We study the boundedness of the convolution operator in Nikol'skii-Besov anisotropic spaces $B_{\bf p\boldsymbol\tau}^{\boldsymbol\alpha\bf q}$. These spaces are constructed on the basis of anisotropic Lorentz spaces $L_{\bf p\boldsymbol\tau}$, where $\bf p$ и $\boldsymbol\tau$ are vector parameters. The properties of anisotropic Nikol'skii-Besov spaces are investigated.

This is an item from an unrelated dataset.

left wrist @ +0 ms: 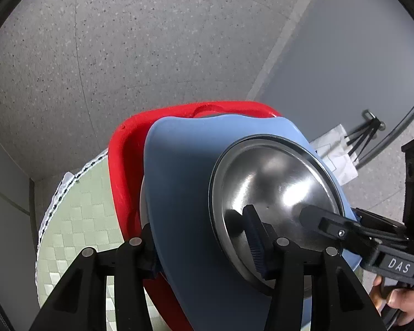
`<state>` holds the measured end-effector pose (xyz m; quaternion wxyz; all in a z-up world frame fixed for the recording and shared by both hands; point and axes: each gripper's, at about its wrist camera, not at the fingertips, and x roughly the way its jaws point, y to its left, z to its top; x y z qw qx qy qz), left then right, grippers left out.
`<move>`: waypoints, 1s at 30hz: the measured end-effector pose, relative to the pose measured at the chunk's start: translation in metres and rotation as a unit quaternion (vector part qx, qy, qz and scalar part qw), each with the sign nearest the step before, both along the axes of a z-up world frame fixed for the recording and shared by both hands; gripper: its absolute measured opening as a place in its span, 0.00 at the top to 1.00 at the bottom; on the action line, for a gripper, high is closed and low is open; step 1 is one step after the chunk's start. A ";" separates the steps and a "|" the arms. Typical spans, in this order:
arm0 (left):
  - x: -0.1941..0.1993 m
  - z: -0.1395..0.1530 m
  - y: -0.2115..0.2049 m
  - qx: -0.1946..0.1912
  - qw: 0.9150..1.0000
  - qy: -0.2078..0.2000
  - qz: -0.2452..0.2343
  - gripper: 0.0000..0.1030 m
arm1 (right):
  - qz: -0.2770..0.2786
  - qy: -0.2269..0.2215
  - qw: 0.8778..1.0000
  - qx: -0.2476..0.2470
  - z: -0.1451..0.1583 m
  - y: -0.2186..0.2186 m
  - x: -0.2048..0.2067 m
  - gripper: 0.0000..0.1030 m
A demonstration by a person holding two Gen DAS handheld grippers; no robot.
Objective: Organize plates and bowls
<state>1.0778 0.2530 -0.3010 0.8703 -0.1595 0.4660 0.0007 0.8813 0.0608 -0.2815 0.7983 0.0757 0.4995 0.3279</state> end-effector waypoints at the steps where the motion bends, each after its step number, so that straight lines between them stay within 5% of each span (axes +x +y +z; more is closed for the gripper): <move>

The main goal of the paper is to solve the following problem: let $f$ and $g$ be functions from some classes of the Nikol'skii-Besov space scale. It is necessary to determine which space belongs to their convolution $f*g$. We prooved the inequality of different Nikol'skii metrics for trigonometric polynomials with spectrum in binary blocks in anisotropic Lorentz spaces $L_{\bf p\boldsymbol\tau}$. Conditions are obtained in terms of the corresponding vector parameters $\boldsymbol\alpha$, $\bf p$, $\bf q$, $\boldsymbol\tau$, $\bf r$, $\boldsymbol\mu$, $\boldsymbol\beta$, $\boldsymbol\eta$, $\bf h$, $\boldsymbol\nu$, $\boldsymbol\gamma$, $\boldsymbol\xi$, which are necessary and sufficient conditions for embeddings
\begin{equation*}
B_{\bf r\boldsymbol\mu}^{\boldsymbol{\beta\eta}}*B_{\bf h\boldsymbol\nu}^{\boldsymbol{\gamma\xi}}\hookrightarrow B_{\bf p\boldsymbol\tau}^{\boldsymbol\alpha\bf q}.
\end{equation*}
This statement is an analogue of O'Neil inequality for Lorentz spaces. 
In particular, the classical O'Neil inequality follows from the proved results. The obtained criterion is generalized by the results of Burenkov and Batyrov, who considered this problem in Besov spaces with scalar parameters.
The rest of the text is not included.